如何在不使用 .toPandas() hackPySpark 的情况下将统计频率分配给 PySpark 中数据帧的 records/rows?
How can allocate statistic frequency to records/rows of dataframe in PySpark without using .toPandas() hackPySpark?
我是 PySpark 的新手,我想将 预处理 包括 pythonic 的编码和规范化部分脚本翻译成 PySpark 用于 synthetic数据。 (A 和 C 列是分类的)首先,我有 Spark 数据框所谓的 sdf
包括 5 列:
示例如下:
#+----------+-----+---+-------+----+
#|A |B |C |D |E |
#+----------+-----+---+-------+----+
#|Sentence |92 |6 |False |49 |
#|Sentence |17 |3 |False |15 |
#|Sentence |17 |3 |False |15 |
#|- |0 |0 |False |0 |
#|- |0 |0 |False |0 |
#|- |0 |0 |False |0 |
#+----------+-----+---+-------+----+
现在我想分配 统计频率 除了其他功能,并将结果与 sdf
连接起来。到目前为止,我可以使用 pythonic 脚本来完成它:
#import libs
import copy
import numpy as np
import pandas as pd
from sklearn.preprocessing import LabelEncoder
from sklearn.preprocessing import MinMaxScaler
from sklearn.preprocessing import scale
from sklearn import preprocessing
#Statistical Preprocessing
def add_freq_to_features(df):
frequencies_df = df.groupby(list(df.columns)).size().to_frame().rename(columns={0: "Freq"})

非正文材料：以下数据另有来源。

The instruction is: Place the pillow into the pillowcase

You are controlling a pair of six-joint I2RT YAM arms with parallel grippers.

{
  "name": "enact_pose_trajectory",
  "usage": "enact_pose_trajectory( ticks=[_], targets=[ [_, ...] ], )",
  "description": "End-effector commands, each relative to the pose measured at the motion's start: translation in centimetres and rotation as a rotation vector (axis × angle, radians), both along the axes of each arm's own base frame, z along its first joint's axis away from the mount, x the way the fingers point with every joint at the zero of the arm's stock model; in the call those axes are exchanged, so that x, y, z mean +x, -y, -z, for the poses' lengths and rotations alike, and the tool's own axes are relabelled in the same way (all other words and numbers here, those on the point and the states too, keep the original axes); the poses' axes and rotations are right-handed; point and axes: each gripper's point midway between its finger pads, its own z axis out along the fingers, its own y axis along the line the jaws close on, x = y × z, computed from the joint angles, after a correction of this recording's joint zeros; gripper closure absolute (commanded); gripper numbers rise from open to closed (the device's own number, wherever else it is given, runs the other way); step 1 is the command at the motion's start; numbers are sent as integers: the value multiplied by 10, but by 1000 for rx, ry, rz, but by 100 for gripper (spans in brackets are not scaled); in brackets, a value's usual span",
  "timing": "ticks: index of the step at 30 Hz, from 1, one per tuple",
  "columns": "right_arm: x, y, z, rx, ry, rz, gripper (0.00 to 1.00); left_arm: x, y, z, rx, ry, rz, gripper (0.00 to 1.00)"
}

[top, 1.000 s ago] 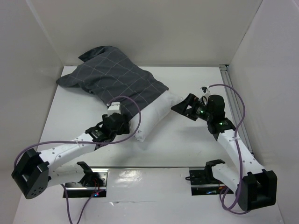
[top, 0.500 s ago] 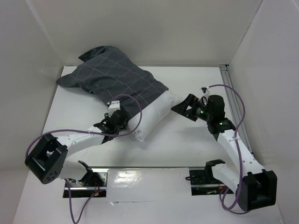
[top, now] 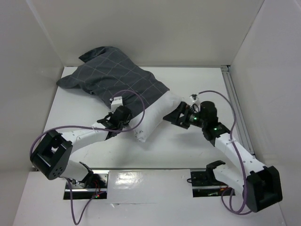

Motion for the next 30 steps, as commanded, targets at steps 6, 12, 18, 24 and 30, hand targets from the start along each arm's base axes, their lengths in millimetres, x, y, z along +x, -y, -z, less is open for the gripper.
enact_pose_trajectory(
  ticks=[6, 12, 18, 24, 30],
  targets=[
    [-16, -116, 31, 18, 28, -244, 18, -6, 16, -58, -130, 101, 57, 100],
    [42, -160, 41, -15, 111, -295, 85, -18, 37, -104, -246, 192, 167, 100],
    [125, -132, -93, 100, 373, -111, 100, -38, 103, -180, -433, 234, 451, 100],
    [116, -136, -134, 98, 470, -101, 100, -51, 151, -270, -529, 321, 712, 100],
    [113, -187, -17, 155, 257, -188, 100, -59, 181, -333, -621, 402, 883, 100]
  ],
)
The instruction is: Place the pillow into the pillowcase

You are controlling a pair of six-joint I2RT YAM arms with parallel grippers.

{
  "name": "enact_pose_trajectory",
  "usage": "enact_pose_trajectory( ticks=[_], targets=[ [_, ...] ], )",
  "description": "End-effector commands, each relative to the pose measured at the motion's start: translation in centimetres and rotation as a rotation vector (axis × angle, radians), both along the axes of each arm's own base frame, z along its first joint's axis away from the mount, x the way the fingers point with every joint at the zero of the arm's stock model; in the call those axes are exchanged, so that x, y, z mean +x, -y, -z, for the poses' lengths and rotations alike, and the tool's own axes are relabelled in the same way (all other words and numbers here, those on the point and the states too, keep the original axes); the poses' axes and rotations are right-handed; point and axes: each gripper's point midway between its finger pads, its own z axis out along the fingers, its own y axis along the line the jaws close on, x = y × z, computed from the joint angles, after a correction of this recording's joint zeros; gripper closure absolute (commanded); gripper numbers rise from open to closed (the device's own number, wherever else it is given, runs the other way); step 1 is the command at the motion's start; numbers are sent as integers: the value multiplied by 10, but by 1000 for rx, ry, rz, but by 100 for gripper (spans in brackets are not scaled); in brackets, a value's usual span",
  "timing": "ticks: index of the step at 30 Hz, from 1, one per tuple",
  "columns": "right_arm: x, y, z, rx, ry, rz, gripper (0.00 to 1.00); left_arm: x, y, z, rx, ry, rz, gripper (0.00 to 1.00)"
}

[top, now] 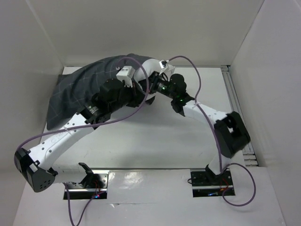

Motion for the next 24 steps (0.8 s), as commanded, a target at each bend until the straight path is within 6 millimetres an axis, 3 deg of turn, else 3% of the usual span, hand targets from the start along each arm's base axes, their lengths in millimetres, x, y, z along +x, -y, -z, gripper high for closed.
enact_pose_trajectory(
  ticks=[1, 3, 4, 5, 8, 9, 12, 14, 15, 16, 17, 18, 19, 21, 22, 24],
  targets=[
    [-3, -33, 107, -44, -185, -55, 100, -39, 63, -75, -204, 115, 348, 100],
    [-4, -39, 127, -47, -217, -65, 100, -40, 67, -74, -224, 97, 362, 100],
    [-4, -39, 127, -47, -217, -65, 100, -41, 68, -78, -238, 101, 370, 100],
    [-7, -38, 139, -62, -240, -64, 100, -43, 70, -70, -242, 69, 374, 100],
    [-20, -32, 161, -93, -287, -84, 100, -56, 61, -70, -282, 67, 379, 100],
    [-20, -29, 155, -68, -272, -88, 100, -59, 58, -58, -280, 47, 376, 100],
    [-44, -19, 163, -67, -301, -125, 100, -66, 45, -53, -281, 40, 339, 100],
    [-58, -10, 162, -67, -302, -136, 100, -66, 37, -32, -226, -17, 303, 100],
    [-65, -8, 159, -59, -304, -149, 100, -65, 32, -33, -198, 3, 287, 96],
    [-75, -7, 150, -51, -287, -160, 100, -66, 30, -37, -181, 12, 291, 64],
    [-87, -3, 159, -75, -310, -169, 100, -68, 28, -36, -159, 14, 295, 39],
    [-94, 0, 161, -90, -317, -180, 100, -69, 23, -30, -122, -6, 283, 25],
    [-113, 2, 167, -133, -335, -203, 98, -64, 16, -43, -109, 27, 260, 9],
    [-124, 7, 174, -199, -346, -187, 95, -62, 12, -49, -82, 39, 248, 3],
    [-142, 16, 191, -328, -396, -178, 92, -55, 7, -56, -59, 48, 217, 3],
    [-139, 37, 211, -499, -429, -42, 79, -43, 7, -56, -21, 49, 199, 15]
  ],
)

frequencies_df["Freq"] = frequencies_df["Freq"] / frequencies_df["Freq"].sum() # Normalzing 0 & 1
new_df = pd.merge(df, frequencies_df, how='left', on=list(df.columns))
return new_df
# Encode and Normalize
def normalize_features(df):
temp_df = df.copy()
le = preprocessing.LabelEncoder()
#le.fit(temp_df)
temp_df[["A", "C"]] = temp_df[["A", "C"]].apply(le.fit_transform)
for column in ["A", "B", "C", "D", "E"]:
#-1: all rows selected into 1
# reshape(1, -1) select one row contains all columns/features
temp_df[column] = MinMaxScaler().fit_transform(temp_df[column].values.reshape(-1, 1))
return temp_df
# Apply frequency allocation and merge with extracted features df
features_df = add_freq_to_features(features_df)
#Apply Encoding and Normalizing function
normalized_features_df = normalize_features(features_df)
to_numeric_columns = ["A", "B" , "C", "D", "E", "Freq"]
normalized_features_df[to_numeric_columns] = normalized_features_df[to_numeric_columns].apply(pd.to_numeric)
#normalized_features_df
问题:翻译预处理的最佳方法是什么无需将Spark数据帧转换为Pandas数据帧toPandas()
优化管道并处理它 100% spark 形式?
预期输出以 Spark 数据帧的形式显示如下:
#+----------+-----+---+-------+----+----------+
#|A |B |C |D |E |Freq |
#+----------+-----+---+-------+----+----------+
#|Sentence |92 |6 |False |49 |0.166667 |
#|Sentence |17 |3 |False |15 |0.333333 |
#|Sentence |17 |3 |False |15 |0.333333 |
#|- |0 |0 |False |0 |0.500000 |
#|- |0 |0 |False |0 |0.500000 |
#|- |0 |0 |False |0 |0.500000 |
#+----------+-----+---+-------+----+----------+
Spark 具有专为特征工程和机器学习目的而设计的 Spark MLlib 包。也就是说,您不应该像使用 Pandas 那样手动构建功能。归根结底,您仍然必须使用 Spark 来构建模型,那么为什么不开始正确使用 Spark ML 呢?我强烈建议通读几节,例如 building features, building pipelines, then classification/regression,以及其他一些算法。
回到你最初的问题,这是你的示例代码的 Spark 版本(我也在你的笔记本中 运行 它,稍作改动以适应你的变量。)
# this is to build "raw" Freq
sdf2 = (sdf
.groupBy(sdf.columns)
.agg(F.count('*').alias('Freq'))
.withColumn('Encoding_type', F.col('Encoding_type').cast('string'))
)
sdf2.cache().count()
sdf2.show()
# this is to normalize features using MinMaxScaler
from pyspark.ml import Pipeline
from pyspark.ml.feature import StringIndexer
from pyspark.ml.feature import VectorAssembler
from pyspark.ml.feature import MinMaxScaler
type_indexer = StringIndexer(inputCol='Type', outputCol='Type_Cat')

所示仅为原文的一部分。